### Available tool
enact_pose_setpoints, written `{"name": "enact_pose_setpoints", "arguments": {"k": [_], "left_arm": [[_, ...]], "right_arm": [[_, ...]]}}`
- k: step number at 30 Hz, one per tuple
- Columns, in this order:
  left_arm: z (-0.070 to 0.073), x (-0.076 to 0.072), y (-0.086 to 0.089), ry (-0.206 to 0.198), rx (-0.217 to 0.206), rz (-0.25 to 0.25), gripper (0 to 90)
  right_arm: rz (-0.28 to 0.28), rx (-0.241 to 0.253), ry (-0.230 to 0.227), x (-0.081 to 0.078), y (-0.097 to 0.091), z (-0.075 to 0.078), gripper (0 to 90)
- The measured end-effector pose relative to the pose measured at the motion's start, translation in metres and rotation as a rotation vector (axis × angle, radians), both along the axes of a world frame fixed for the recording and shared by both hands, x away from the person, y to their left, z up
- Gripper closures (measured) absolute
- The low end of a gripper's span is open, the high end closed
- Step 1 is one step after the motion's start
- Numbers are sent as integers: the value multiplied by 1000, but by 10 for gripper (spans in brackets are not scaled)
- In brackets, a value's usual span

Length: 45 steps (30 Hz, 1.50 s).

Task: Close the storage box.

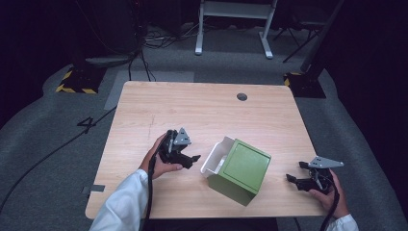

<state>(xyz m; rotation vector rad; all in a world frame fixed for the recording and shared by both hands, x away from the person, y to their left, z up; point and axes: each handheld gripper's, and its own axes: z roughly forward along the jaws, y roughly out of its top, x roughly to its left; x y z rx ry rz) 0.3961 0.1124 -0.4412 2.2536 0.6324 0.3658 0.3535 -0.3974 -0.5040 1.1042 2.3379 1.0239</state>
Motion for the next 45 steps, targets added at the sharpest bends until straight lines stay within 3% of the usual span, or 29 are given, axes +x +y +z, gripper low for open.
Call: {"name": "enact_pose_setpoints", "arguments": {"k": [10, 16, 19, 23, 27, 30, 41, 45], "left_arm": [[0, -7, 30, -27, 30, 66, 183], [-6, -10, 42, -7, 32, 90, 185], [-15, -9, 36, 15, 36, 76, 208], [-28, -7, 15, 55, 62, 23, 212], [-28, -10, -8, 55, 47, -34, 211], [-28, -14, -21, 38, 55, -43, 240], [-24, -17, -32, 27, 31, -30, 252], [-23, -18, -34, 17, 71, -45, 232]], "right_arm": [[-1, 1, 2, 0, 0, 0, 157], [-1, 2, 3, 0, 0, 0, 157], [-1, 2, 3, 0, 0, 0, 157], [-1, 2, 3, 0, 0, 0, 157], [-1, 2, 3, 0, 0, 0, 157], [-1, 2, 3, 0, 0, 0, 157], [-1, 2, 3, 0, 0, 0, 157], [-1, 2, 3, 0, 0, 0, 157]]}}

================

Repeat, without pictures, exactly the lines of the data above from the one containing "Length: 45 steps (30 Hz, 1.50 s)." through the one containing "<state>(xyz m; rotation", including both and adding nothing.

RESPONSE FOR THIS EXERCISE:
Length: 45 steps (30 Hz, 1.50 s).

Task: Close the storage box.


<state>(xyz m; rotation vector rad; all in a world frame fixed for the recording and shared by both hands, x away from the person, y to their left, z up; point and axes: each handheld gripper's, and its own axes: z roughly forward along the jaws, y roughly out of its top, x roughly to its left; x y z rx ry rz) 0.3961 0.1124 -0.4412 2.2536 0.6324 0.3658 0.3535 -0.3974 -0.5040 1.1042 2.3379 1.0239</state>

Here the work on this exercise is complete.